_Problem_:
Once you have read the data below, set it all down again exactly.

_Input data_:
↓

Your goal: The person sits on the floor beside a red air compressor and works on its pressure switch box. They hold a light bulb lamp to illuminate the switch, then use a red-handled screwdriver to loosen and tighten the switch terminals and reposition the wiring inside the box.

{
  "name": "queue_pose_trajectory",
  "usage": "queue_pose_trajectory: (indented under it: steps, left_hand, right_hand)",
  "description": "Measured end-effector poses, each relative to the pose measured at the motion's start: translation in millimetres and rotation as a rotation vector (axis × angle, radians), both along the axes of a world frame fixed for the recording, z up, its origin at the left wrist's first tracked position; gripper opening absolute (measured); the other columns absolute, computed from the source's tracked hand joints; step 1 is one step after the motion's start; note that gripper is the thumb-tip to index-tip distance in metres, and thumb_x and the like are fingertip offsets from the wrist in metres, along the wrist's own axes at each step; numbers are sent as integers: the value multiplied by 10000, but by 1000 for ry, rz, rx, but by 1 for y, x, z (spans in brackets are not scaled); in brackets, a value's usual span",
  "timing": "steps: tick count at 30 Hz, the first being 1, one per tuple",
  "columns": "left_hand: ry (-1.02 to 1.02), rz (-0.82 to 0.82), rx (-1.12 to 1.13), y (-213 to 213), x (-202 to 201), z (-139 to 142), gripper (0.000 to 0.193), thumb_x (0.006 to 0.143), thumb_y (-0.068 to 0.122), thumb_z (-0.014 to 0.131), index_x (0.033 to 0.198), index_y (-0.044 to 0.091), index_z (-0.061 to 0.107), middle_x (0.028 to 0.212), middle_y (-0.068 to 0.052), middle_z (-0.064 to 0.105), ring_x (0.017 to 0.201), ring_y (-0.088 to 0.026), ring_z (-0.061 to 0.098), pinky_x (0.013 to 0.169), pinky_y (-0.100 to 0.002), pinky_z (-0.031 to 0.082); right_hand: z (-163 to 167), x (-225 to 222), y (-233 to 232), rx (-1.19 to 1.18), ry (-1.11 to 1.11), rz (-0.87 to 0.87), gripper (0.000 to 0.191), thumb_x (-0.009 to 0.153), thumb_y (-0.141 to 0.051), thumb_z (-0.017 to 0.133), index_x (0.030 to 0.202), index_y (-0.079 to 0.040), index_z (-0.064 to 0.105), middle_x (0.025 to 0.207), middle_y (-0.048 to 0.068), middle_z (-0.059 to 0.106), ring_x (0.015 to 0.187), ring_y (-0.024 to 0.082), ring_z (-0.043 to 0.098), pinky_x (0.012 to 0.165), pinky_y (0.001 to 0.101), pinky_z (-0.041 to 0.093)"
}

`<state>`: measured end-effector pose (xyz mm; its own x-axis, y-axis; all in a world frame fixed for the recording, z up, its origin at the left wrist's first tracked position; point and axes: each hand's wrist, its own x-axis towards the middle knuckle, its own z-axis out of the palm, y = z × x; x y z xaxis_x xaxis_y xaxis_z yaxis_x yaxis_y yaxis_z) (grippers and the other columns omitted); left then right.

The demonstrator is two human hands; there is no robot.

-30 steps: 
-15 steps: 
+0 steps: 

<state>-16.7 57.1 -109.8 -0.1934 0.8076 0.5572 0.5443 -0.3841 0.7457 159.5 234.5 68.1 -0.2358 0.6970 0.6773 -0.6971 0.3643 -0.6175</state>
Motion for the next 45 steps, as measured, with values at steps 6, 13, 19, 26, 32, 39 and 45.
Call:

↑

_Response below_:
Your goal: The person sits on the floor beside a red air compressor and works on its pressure switch box. They hold a light bulb lamp to illuminate the switch, then use a red-handled screwdriver to loosen and tighten the switch terminals and reposition the wiring inside the box.

{
  "name": "queue_pose_trajectory",
  "usage": "queue_pose_trajectory: (indented under it: steps, left_hand, right_hand)",
  "description": "Measured end-effector poses, each relative to the pose measured at the motion's start: translation in millimetres and rotation as a rotation vector (axis × angle, radians), both along the axes of a world frame fixed for the recording, z up, its origin at the left wrist's first tracked position; gripper opening absolute (measured); the other columns absolute, computed from the source's tracked hand joints; step 1 is one step after the motion's start; note that gripper is the thumb-tip to index-tip distance in metres, and thumb_x and the like are fingertip offsets from the wrist in metres, along the wrist's own axes at each step; numbers are sent as integers: the value multiplied by 10000, but by 1000 for ry, rz, rx, but by 1 for y, x, z (spans in brackets are not scaled); in brackets, a value's usual span",
  "timing": "steps: tick count at 30 Hz, the first being 1, one per tuple",
  "columns": "left_hand: ry (-1.02 to 1.02), rz (-0.82 to 0.82), rx (-1.12 to 1.13), y (-213 to 213), x (-202 to 201), z (-139 to 142), gripper (0.000 to 0.193), thumb_x (0.006 to 0.143), thumb_y (-0.068 to 0.122), thumb_z (-0.014 to 0.131), index_x (0.033 to 0.198), index_y (-0.044 to 0.091), index_z (-0.061 to 0.107), middle_x (0.028 to 0.212), middle_y (-0.068 to 0.052), middle_z (-0.064 to 0.105), ring_x (0.017 to 0.201), ring_y (-0.088 to 0.026), ring_z (-0.061 to 0.098), pinky_x (0.013 to 0.169), pinky_y (-0.100 to 0.002), pinky_z (-0.031 to 0.082); right_hand: z (-163 to 167), x (-225 to 222), y (-233 to 232), rx (-1.19 to 1.18), ry (-1.11 to 1.11), rz (-0.87 to 0.87), gripper (0.000 to 0.191), thumb_x (-0.009 to 0.153), thumb_y (-0.141 to 0.051), thumb_z (-0.017 to 0.133), index_x (0.030 to 0.202), index_y (-0.079 to 0.040), index_z (-0.064 to 0.105), middle_x (0.025 to 0.207), middle_y (-0.048 to 0.068), middle_z (-0.059 to 0.106), ring_x (0.015 to 0.187), ring_y (-0.024 to 0.082), ring_z (-0.043 to 0.098), pinky_x (0.012 to 0.165), pinky_y (0.001 to 0.101), pinky_z (-0.041 to 0.093)"
}

`<state>`: measured end-effector pose (xyz mm; its own x-axis, y-axis; all in a world frame fixed for the recording, z up, its origin at the left wrist's first tracked position; point and axes: each hand's wrist, its own x-axis towards the middle knuckle, its own z-axis out of the palm, y = z × x; x y z xaxis_x xaxis_y xaxis_z yaxis_x yaxis_y yaxis_z) (grippers and the other columns omitted); left then right.

The demonstrator is two human hands; there is no robot.

-30 steps: 
-15 steps: 
+0 steps: 

<state>-16.7 57.1 -109.8 -0.1934 0.8076 0.5572 0.5443 -0.3841 0.7457 159.5 234.5 68.1 -0.2358 0.6970 0.6773 -0.6971 0.3643 -0.6175</state>
Motion for the next 45 steps, as measured, with values at steps 6, 13, 19, 26, 32, 39 and 45.
Call:

The exercise requires nothing more.